## How to complete this task
The expected output is the data itself, duplicated in full.

##############################

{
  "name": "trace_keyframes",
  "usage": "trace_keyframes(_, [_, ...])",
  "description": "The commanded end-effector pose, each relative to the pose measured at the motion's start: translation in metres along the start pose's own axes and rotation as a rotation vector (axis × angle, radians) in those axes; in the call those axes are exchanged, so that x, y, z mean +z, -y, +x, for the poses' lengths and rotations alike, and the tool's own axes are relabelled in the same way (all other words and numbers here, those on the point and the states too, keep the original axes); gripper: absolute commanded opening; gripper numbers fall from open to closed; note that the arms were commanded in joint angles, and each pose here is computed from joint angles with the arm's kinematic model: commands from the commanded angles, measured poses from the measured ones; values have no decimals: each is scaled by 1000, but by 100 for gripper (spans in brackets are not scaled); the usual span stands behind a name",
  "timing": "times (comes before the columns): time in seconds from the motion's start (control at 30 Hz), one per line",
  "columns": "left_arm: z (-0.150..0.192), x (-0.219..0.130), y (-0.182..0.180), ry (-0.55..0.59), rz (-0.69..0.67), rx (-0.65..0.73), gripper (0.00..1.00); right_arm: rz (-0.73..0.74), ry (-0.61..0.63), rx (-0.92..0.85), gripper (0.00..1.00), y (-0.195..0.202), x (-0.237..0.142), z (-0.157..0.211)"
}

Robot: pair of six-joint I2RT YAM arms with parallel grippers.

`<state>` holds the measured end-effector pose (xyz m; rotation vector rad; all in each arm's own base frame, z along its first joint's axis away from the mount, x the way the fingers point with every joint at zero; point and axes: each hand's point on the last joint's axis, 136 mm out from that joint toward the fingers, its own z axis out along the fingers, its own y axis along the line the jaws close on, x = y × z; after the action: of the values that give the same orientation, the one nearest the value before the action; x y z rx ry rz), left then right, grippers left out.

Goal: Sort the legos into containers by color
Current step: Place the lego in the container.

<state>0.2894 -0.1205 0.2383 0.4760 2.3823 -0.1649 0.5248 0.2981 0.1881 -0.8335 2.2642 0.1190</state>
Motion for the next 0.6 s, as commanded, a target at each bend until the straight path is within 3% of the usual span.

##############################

## Task response
{
  "name": "trace_keyframes",
  "usage": "trace_keyframes(_, [_, ...])",
  "description": "The commanded end-effector pose, each relative to the pose measured at the motion's start: translation in metres along the start pose's own axes and rotation as a rotation vector (axis × angle, radians) in those axes; in the call those axes are exchanged, so that x, y, z mean +z, -y, +x, for the poses' lengths and rotations alike, and the tool's own axes are relabelled in the same way (all other words and numbers here, those on the point and the states too, keep the original axes); gripper: absolute commanded opening; gripper numbers fall from open to closed; note that the arms were commanded in joint angles, and each pose here is computed from joint angles with the arm's kinematic model: commands from the commanded angles, measured poses from the measured ones; values have no decimals: each is scaled by 1000, but by 100 for gripper (spans in brackets are not scaled); the usual span stands behind a name",
  "timing": "times (comes before the columns): time in seconds from the motion's start (control at 30 Hz), one per line",
  "columns": "left_arm: z (-0.150..0.192), x (-0.219..0.130), y (-0.182..0.180), ry (-0.55..0.59), rz (-0.69..0.67), rx (-0.65..0.73), gripper (0.00..1.00); right_arm: rz (-0.73..0.74), ry (-0.61..0.63), rx (-0.92..0.85), gripper (0.00..1.00), y (-0.195..0.202), x (-0.237..0.142), z (-0.157..0.211)"
}

Robot: pair of six-joint I2RT YAM arms with parallel grippers.

`<state>` holds the measured end-effector pose (xyz m; rotation vector rad; all in each arm's own base frame, z along its first joint's axis away from the mount, x the way the fingers point with every joint at zero; point and axes: each hand's point on the last joint's axis, 136 mm out from that joint toward the fingers, its own z axis out along the fingers, its own y axis along the line the jaws close on, x = y × z; after the action: of the values that give the same orientation, the one nearest the value before the action; x y z rx ry rz), left then right, grippers left out.

Goal: Sort the legos into containers by color
Current step: Place the lego in the container.

<state>0.2894 -0.1205 0.2383 0.4760 2.3823 -0.1649 0.5248 0.2981 0.1881 -0.8335 2.2642 0.1190</state>
Motion for the next 0.6 s, as commanded, a target at each bend until the straight path is within 3% of the usual span.

With that, the exercise is done.